The Next-Generation Transit Survey (NGTS) has achieved first light at ESO's Paranal Observatory in northern Chile. This project will search for transiting exoplanets—planets that pass in front of their parent star and hence produce a slight dimming of the star's light that can be detected by sensitive instruments. The telescopes will focus on discovering Neptune-sized and smaller planets, with diameters between two and eight times that of Earth.
The Next-Generation Transit Survey (NGTS) is a wide-field observing system made up of an array of twelve telescopes, each with an aperture of 20 centimetres. This new facility, built by a UK, Swiss and German consortium, is located at ESO's Paranal Observatory in northern Chile and benefits from the superb observing conditions and excellent support facilities available at this site.
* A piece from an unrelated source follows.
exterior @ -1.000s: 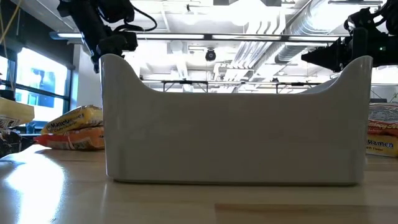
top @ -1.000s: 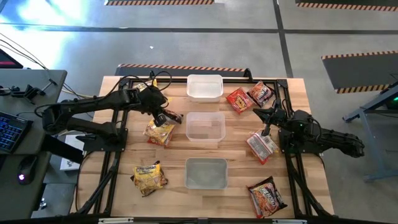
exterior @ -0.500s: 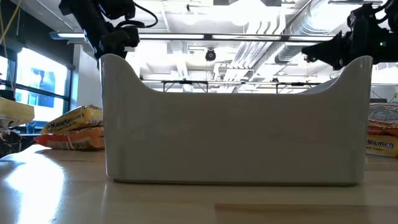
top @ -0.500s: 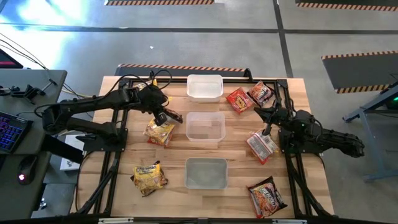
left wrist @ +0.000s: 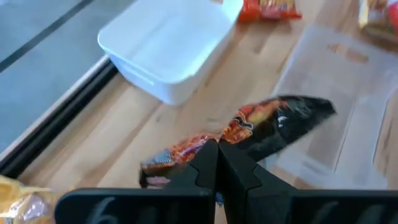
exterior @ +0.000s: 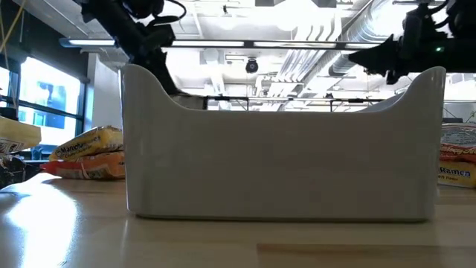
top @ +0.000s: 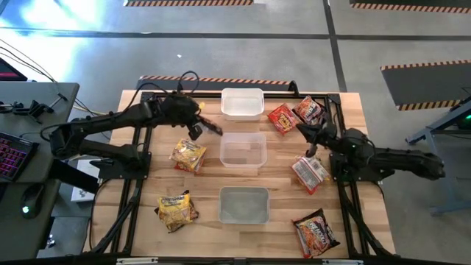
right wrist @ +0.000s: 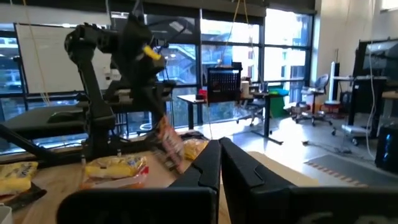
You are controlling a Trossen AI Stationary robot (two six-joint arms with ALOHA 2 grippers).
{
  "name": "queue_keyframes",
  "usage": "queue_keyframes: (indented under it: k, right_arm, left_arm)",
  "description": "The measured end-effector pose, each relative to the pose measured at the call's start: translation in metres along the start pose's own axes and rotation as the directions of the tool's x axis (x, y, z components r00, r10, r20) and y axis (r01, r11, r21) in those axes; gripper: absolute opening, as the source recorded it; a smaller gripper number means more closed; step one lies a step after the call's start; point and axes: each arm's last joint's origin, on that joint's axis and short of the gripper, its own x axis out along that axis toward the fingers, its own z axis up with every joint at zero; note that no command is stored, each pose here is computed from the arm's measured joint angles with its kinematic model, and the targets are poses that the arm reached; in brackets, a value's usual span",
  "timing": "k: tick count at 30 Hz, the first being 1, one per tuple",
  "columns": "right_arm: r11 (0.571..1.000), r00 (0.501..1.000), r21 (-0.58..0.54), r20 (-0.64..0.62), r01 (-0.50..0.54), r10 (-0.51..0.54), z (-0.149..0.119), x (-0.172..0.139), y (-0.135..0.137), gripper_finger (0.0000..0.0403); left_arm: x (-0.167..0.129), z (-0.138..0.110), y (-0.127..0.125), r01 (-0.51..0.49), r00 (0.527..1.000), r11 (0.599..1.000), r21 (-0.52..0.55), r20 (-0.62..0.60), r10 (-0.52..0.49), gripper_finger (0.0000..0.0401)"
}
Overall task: Sort Maruchan noodles
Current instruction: Put the black noodle pack into the white bin
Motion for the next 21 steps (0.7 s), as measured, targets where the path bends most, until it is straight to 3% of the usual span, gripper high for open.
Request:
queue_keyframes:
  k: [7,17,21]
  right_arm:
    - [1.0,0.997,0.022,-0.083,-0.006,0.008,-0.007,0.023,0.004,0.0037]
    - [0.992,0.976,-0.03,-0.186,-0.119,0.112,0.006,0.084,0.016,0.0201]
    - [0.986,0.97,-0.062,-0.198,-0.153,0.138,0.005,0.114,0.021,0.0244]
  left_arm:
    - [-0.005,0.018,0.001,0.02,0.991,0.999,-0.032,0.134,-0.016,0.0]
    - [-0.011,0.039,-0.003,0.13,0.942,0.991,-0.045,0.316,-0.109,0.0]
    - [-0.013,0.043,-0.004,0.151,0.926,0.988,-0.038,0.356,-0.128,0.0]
"We needed a site where there were many clear nights and the air was clear and dry so that we could make very accurate measurements as often as possible—Paranal was the best choice by far," says Don Pollacco of the University of Warwick in the UK and one of the NGTS project leads.
NGTS is designed to operate in a robotic mode and it will continuously monitor the brightness of hundreds of thousands of comparatively bright stars in the southern skies. It is searching for transiting exoplanets and will reach a level of accuracy in measuring the brightness of stars—one part in a thousand—that has never before been attained with a ground-based wide-field survey instrument.
This great accuracy of brightness measurement, across a wide field, is technically demanding, but all the key technologies needed for NGTS were demonstrated using a smaller prototype system, which operated on La Palma in the Canary Islands during 2009 and 2010. NGTS also builds on the success of the SuperWASP experiment, which up to now leads in the detection of large gaseous planets.
The discoveries of NGTS will be studied further using other larger telescopes, including the ESO Very Large Telescope. One goal is to find small planets that are bright enough for the planetary mass to be measured. This will allow planetary densities to be deduced, which in turn provides clues about the composition of the planets. It may also be possible to probe the atmospheres of the exoplanets whilst they are in transit. During the transit some of the star's light passes through the planet's atmosphere, if it has one, and leaves a tiny, but detectable, signature. So far only a few such very delicate observations have been made, but NGTS should provide many more potential targets.
This is the first telescope project hosted, but not operated, by ESO on Paranal. Several telescope projects operating under similar arrangements are already at work at the older La Silla Observatory. The NGTS data will flow into the ESO archive system and will be available to astronomers worldwide for decades to come.
Peter Wheatley, one of the NGTS project leads from the University of Warwick, concludes: "We are excited to begin our search for small planets around nearby stars. The NGTS discoveries, and follow-up observations by telescopes on the ground and in space, will be important steps in our quest to study the atmospheres and composition of small planets such as the Earth."
The NGTS Consortium is composed of the University of Warwick, UK; the Queen's University of Belfast, UK; the University of Leicester, UK; the University of Cambridge, UK; Geneva University, Switzerland and DLR Berlin, Germany.